> _Entries provided_:
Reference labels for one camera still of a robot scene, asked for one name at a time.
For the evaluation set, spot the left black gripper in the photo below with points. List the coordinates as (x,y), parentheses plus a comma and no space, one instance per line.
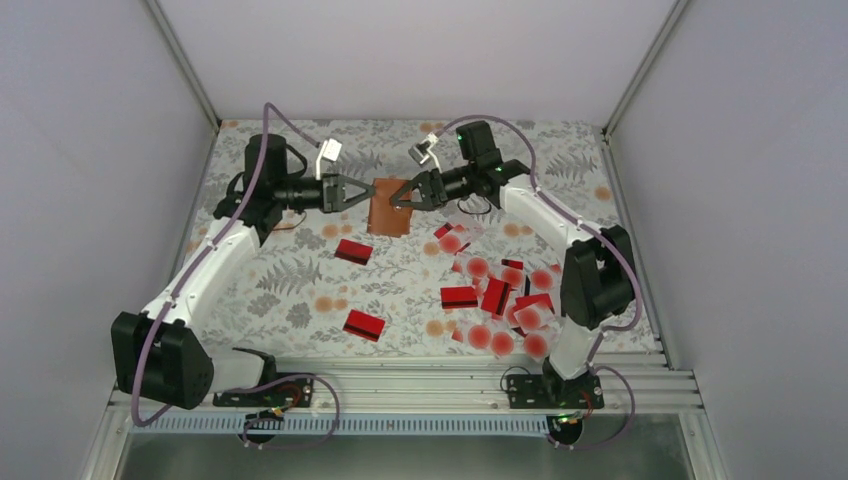
(332,192)

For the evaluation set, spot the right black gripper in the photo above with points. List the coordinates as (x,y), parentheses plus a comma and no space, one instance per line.
(436,188)

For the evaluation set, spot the brown leather card holder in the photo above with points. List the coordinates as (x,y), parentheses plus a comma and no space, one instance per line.
(384,219)

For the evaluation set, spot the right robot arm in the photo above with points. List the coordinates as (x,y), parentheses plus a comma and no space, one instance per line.
(598,272)

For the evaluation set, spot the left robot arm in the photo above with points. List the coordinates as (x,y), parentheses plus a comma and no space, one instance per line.
(157,354)

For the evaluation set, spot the red card upper left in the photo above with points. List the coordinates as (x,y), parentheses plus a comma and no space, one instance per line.
(353,251)

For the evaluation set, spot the white card red circle top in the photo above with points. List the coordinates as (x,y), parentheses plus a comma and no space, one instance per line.
(457,233)

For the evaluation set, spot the white card red circle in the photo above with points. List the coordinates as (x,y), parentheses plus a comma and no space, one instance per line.
(457,233)
(533,312)
(501,344)

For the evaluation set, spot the red card centre pile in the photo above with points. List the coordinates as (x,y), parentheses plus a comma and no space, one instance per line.
(458,297)

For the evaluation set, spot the red card lower left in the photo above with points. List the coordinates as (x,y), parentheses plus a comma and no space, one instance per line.
(364,325)

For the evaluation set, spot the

> _What you should do_: When you copy the records above, keep every word exact and drop the pictures.

> _Output below_:
Reference labels for one camera still of a robot scene, asked for one name at a time.
For the evaluation set, spot the left black gripper in the photo below with points. List the coordinates as (x,y), parentheses plus a comma and no space, one instance per line.
(332,192)

For the evaluation set, spot the right black gripper in the photo above with points. List the coordinates as (x,y), parentheses plus a comma and no space, one instance per line.
(436,188)

For the evaluation set, spot the brown leather card holder in the photo above with points. List the coordinates as (x,y), parentheses plus a comma and no space, one instance per line.
(384,219)

For the evaluation set, spot the right robot arm in the photo above with points. List the coordinates as (x,y), parentheses plus a comma and no space, one instance per line.
(598,272)

For the evaluation set, spot the left robot arm in the photo above with points. List the coordinates as (x,y), parentheses plus a comma and no space, one instance per line.
(157,354)

For the evaluation set, spot the red card upper left in the photo above with points. List the coordinates as (x,y), parentheses plus a comma and no space, one instance per line.
(353,251)

For the evaluation set, spot the white card red circle top in the photo above with points. List the coordinates as (x,y), parentheses plus a comma and no space, one instance per line.
(457,233)

For the evaluation set, spot the white card red circle in the photo above with points. List the coordinates as (x,y), parentheses plus a comma and no space, one instance per line.
(457,233)
(533,312)
(501,344)

For the evaluation set, spot the red card centre pile in the photo above with points. List the coordinates as (x,y), parentheses plus a comma and no space, one instance per line.
(458,297)

For the evaluation set, spot the red card lower left in the photo above with points. List the coordinates as (x,y), parentheses plus a comma and no space, one instance per line.
(364,325)

For the evaluation set, spot the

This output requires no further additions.